Basically, I can understand the fandom frustration about the Barnaby focus, and I believe the two halves of the show created false expectations (Barnaby arc, Kotetsu arc); however, to connect the two halves also provides a better view of the progress we have seen in each character. From the Barnaby who saw Kotetsu as a meddler to the Barnaby who tells Kotetsu his problems first, and his guardian later; from the Kotetsu who had but superficial relationships with everybody, who took so much for granted in a carefree life, but who is now willing to delay important plans for the sake of another, not because he is a good person, but because he cares. At first they appeared so different, but there are intersections between them, between their personalities: human contact. Barnaby has never had to care for another, Kotetsu has cared for all, and in the end, no one. I believe this is ultimately a step to what the show actually advertises – partnership.

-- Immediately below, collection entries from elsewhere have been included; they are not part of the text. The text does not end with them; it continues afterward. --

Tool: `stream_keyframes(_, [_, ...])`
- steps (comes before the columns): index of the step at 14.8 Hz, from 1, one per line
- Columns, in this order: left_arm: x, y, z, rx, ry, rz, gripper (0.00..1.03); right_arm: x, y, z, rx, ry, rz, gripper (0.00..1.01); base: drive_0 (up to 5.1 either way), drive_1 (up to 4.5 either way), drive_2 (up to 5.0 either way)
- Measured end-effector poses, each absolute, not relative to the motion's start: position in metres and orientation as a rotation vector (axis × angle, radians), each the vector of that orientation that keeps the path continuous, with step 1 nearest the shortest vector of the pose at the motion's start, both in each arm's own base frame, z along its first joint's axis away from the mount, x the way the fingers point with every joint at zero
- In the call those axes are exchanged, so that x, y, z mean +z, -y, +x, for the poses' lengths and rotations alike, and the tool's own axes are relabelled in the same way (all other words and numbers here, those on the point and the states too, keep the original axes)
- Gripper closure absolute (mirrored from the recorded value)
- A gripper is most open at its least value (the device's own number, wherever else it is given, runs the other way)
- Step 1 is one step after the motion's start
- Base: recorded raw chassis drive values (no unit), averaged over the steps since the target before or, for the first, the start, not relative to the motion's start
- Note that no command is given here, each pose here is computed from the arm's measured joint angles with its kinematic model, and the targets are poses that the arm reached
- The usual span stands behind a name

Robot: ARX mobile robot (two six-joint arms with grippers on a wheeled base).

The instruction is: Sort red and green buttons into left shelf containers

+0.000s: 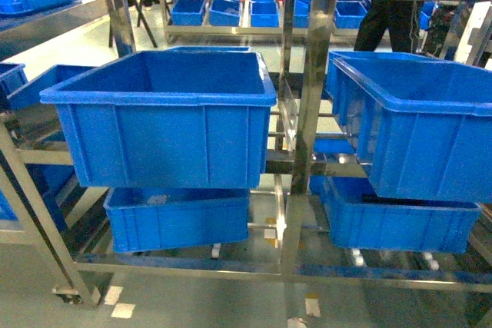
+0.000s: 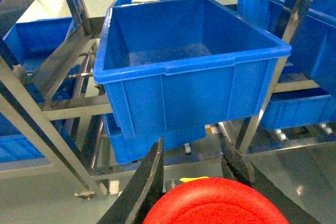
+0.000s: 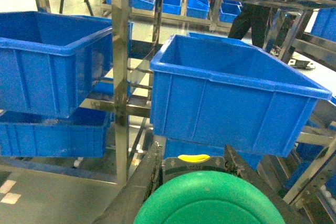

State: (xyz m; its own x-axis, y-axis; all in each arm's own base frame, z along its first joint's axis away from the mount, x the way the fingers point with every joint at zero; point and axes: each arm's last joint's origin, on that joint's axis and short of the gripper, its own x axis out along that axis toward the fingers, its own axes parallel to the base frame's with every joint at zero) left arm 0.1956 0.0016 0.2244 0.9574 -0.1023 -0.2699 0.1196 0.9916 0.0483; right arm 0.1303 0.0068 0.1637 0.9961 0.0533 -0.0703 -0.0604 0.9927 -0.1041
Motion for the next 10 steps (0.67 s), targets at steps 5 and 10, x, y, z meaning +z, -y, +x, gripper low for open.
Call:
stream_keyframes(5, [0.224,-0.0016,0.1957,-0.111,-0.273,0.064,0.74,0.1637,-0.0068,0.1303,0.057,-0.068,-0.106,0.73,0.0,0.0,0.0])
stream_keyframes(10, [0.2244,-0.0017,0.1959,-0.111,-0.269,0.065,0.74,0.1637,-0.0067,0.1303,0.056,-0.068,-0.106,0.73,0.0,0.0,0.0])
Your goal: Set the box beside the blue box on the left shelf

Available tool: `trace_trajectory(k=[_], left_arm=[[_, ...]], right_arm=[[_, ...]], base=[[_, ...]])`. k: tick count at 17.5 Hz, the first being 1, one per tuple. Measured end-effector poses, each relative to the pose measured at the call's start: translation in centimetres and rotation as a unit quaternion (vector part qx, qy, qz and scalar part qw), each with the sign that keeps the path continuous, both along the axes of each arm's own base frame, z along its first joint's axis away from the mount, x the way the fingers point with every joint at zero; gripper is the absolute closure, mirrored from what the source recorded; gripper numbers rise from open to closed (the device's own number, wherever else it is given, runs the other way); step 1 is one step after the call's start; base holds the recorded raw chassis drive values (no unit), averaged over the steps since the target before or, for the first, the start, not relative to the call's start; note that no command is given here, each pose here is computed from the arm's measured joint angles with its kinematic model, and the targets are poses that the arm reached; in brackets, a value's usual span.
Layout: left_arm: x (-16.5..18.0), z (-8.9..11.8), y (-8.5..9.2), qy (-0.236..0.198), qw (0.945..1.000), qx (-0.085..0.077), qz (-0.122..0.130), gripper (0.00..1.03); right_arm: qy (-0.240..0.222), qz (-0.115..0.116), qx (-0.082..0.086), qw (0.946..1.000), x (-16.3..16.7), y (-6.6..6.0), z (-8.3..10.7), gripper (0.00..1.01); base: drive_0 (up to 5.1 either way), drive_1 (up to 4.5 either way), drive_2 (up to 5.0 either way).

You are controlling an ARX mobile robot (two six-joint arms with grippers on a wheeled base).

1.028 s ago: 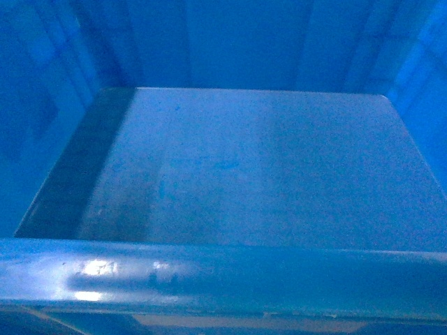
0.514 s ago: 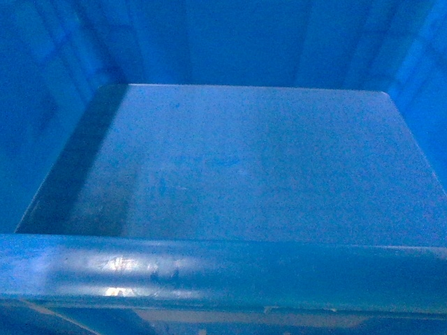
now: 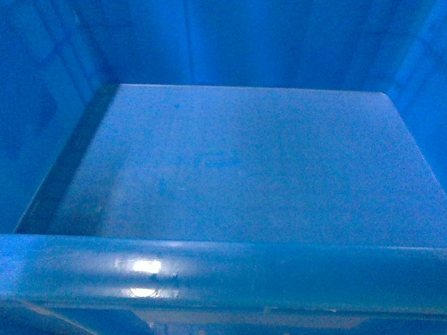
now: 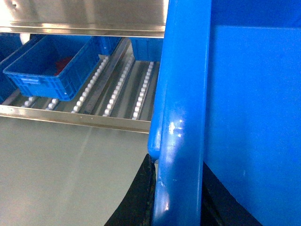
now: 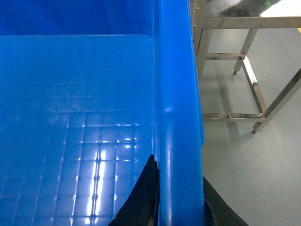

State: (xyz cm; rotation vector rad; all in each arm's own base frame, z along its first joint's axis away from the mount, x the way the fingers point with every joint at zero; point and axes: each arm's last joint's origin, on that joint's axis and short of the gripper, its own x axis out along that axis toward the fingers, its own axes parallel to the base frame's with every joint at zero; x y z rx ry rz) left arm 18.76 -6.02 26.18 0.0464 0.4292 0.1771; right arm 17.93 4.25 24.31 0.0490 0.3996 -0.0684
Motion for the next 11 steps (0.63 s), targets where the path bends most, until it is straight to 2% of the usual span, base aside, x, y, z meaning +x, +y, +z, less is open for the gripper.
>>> trace_trajectory(k=[11], left_arm=[[0.01, -0.01, -0.01, 0.0, 1.0, -0.001, 0.0, 0.89]], right_arm=[[0.0, 0.0, 0.0, 1.0, 0.0, 0.0, 0.0, 0.92]], base=[[-5.0, 3.26, 1.4]])
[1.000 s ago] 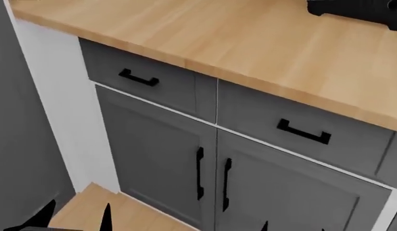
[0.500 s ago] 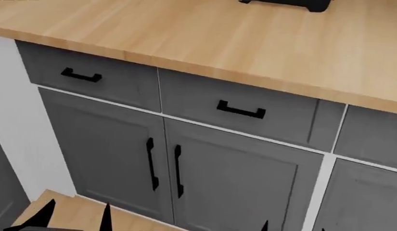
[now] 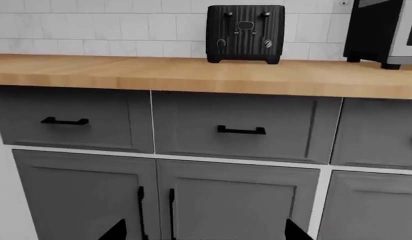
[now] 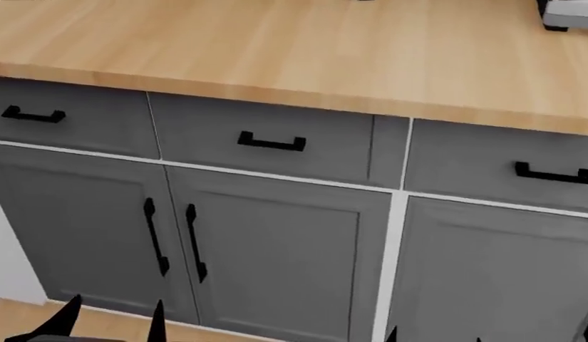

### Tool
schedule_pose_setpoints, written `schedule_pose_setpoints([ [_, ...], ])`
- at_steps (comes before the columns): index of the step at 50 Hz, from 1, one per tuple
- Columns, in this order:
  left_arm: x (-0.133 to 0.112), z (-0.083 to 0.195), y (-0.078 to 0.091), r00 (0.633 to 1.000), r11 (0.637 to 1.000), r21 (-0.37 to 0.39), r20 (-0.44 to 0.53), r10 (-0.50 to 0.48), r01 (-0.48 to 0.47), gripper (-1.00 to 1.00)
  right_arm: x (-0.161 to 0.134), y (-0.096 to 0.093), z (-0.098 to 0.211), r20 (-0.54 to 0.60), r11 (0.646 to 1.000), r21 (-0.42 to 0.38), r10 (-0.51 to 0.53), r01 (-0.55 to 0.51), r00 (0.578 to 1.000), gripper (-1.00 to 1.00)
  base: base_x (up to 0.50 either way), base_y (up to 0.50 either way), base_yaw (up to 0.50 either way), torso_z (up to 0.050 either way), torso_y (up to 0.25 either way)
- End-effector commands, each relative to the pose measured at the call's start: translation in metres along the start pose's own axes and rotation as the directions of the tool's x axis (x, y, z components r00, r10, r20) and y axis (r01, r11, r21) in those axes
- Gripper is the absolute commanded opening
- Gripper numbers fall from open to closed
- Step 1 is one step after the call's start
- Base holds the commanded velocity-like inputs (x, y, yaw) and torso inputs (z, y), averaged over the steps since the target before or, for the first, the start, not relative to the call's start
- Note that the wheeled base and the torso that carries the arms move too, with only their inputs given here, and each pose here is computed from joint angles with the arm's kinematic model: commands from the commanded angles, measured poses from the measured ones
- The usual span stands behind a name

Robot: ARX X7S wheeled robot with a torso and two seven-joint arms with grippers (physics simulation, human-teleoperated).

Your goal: Navigate to the stove.

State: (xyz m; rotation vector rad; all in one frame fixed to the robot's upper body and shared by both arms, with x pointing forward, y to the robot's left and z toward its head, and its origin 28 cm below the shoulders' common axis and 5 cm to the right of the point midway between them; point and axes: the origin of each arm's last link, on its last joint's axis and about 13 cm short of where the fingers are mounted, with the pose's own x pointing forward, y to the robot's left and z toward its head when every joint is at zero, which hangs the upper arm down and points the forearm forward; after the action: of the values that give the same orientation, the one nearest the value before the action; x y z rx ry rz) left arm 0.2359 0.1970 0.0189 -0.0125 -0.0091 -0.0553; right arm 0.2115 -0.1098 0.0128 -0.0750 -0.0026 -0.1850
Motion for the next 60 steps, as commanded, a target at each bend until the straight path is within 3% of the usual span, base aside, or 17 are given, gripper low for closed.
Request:
schedule_pose_setpoints([
  [1, 0.0003, 0.0, 0.0002, 1.0, 1.0, 0.0, 0.0, 0.001, -0.001, 1.0, 0.0004, 0.0003, 0.0001, 0.003, 1.0, -0.001, 0.0, 0.0, 1.0, 1.0, -0.02, 0.12, -0.39, 0.0, 0.0],
  [29, 0.0001, -0.0004, 0.0004, 1.0, 1.0, 0.0, 0.0, -0.001, 0.001, 1.0, 0.0002, 0.0007, 0.0018, 0.003, 1.0, 0.002, -0.005, 0.005, 1.0, 1.0, -0.03, 0.02, -0.08, 0.0, 0.0],
  [60, -0.0003, 0.0001, 0.0007, 1.0, 1.0, 0.0, 0.0, 0.001, -0.001, 1.0, 0.0005, 0.0007, 0.0009, -0.008, 1.0, 0.007, -0.004, 0.004, 1.0, 1.0, -0.45, 0.04, 0.0, 0.0, 0.0],
])
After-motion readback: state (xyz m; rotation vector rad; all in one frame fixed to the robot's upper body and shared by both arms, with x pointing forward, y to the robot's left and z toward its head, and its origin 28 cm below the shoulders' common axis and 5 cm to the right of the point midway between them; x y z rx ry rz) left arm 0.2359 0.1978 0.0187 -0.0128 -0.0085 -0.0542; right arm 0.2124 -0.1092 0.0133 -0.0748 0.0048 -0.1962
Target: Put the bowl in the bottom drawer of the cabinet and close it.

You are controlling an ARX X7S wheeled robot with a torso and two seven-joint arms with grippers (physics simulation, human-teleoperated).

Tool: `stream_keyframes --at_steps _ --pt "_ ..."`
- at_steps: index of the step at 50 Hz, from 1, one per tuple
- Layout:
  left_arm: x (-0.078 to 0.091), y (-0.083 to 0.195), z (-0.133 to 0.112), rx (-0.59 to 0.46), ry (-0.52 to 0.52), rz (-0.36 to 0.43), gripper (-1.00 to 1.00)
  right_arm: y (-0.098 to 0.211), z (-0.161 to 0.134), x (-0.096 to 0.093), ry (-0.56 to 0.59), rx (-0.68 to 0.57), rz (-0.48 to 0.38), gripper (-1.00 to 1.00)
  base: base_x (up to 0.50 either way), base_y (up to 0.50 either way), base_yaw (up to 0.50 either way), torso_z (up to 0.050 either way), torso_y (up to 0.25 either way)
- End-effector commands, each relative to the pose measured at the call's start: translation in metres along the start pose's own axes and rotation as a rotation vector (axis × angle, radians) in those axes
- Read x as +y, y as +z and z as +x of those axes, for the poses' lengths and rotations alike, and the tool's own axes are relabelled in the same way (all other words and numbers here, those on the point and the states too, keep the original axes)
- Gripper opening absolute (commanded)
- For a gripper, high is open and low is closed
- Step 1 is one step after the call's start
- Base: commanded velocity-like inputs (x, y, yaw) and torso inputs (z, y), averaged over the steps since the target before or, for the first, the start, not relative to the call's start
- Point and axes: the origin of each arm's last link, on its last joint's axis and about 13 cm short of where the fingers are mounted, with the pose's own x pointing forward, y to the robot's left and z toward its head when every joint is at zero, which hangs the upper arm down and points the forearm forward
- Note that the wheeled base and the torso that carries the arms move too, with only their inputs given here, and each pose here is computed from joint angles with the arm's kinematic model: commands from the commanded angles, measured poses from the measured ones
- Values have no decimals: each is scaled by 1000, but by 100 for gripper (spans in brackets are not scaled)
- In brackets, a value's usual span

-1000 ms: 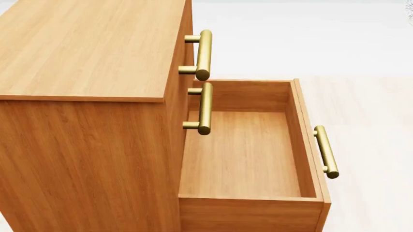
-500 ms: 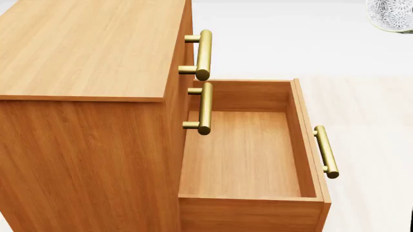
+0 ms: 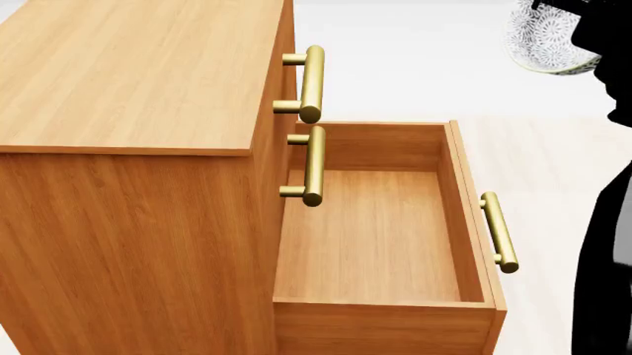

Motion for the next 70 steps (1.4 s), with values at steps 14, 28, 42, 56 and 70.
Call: stream_keyframes --at_steps 14,28,42,56,70 --pt "0 0 0 0 -1 -4 100 -20 3 18 57 37 -37 -100 0 0 0 0 0" --pt "0 0 0 0 -1 -5 100 -32 5 24 84 56 -65 -100 0 0 0 0 1" --pt "1 0 1 0 -1 -6 100 -47 8 29 99 82 -87 -100 0 0 0 0 1" --pt "0 1 0 0 -1 -5 100 -53 8 33 126 96 -107 -100 0 0 0 0 0" --pt "0 0 0 1 -1 -7 100 -61 9 37 154 115 -117 -100 0 0 0 0 1"
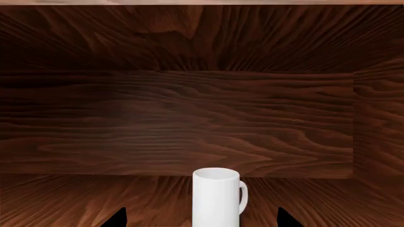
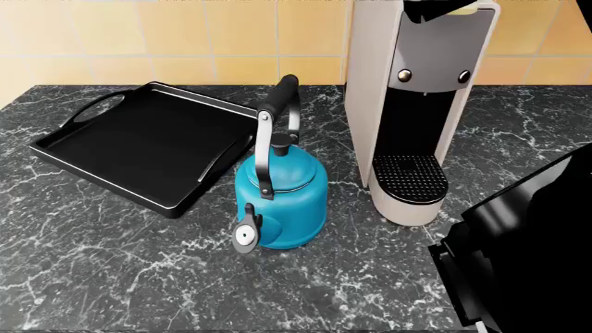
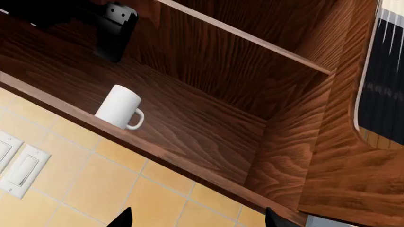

What I fail to understand, however, is the need to further dwell in Karina’s crush, but not dedicate an episode to Antonio and his long friendship with Kotetsu, or to perhaps Nathan, the sharpest of all heroes. No, not so much that I fail to understand, but that I can’t agree with; not because I have anything against Blue Rose herself, but each hero has shown us a piece of themselves, some more vaguely than others. However, Karina is here to cater to an audience, and it would be weird for her to not take the spotlight. At the pace we are going, is there hope for Bison and Fire Emblem? Unlikely. Antonio may have his chance, as Kotetsu’s confidant, but Fire Emblem might have been doomed to support character from the beginning. And the support provided by him, with his all-knowing eyes, doesn’t go unnoticed by us.
The show may be called Tiger & Bunny, and it is obviously on them that it focuses, but it’s so easy to connect to the other characters as well. And what, in the end, shall be Lunatic’s role in all of this? Maybe, Sunrise, this is hope you’re installing in me? That there is more stories to tell? Who knows. But I will definitely keep watching eagerly.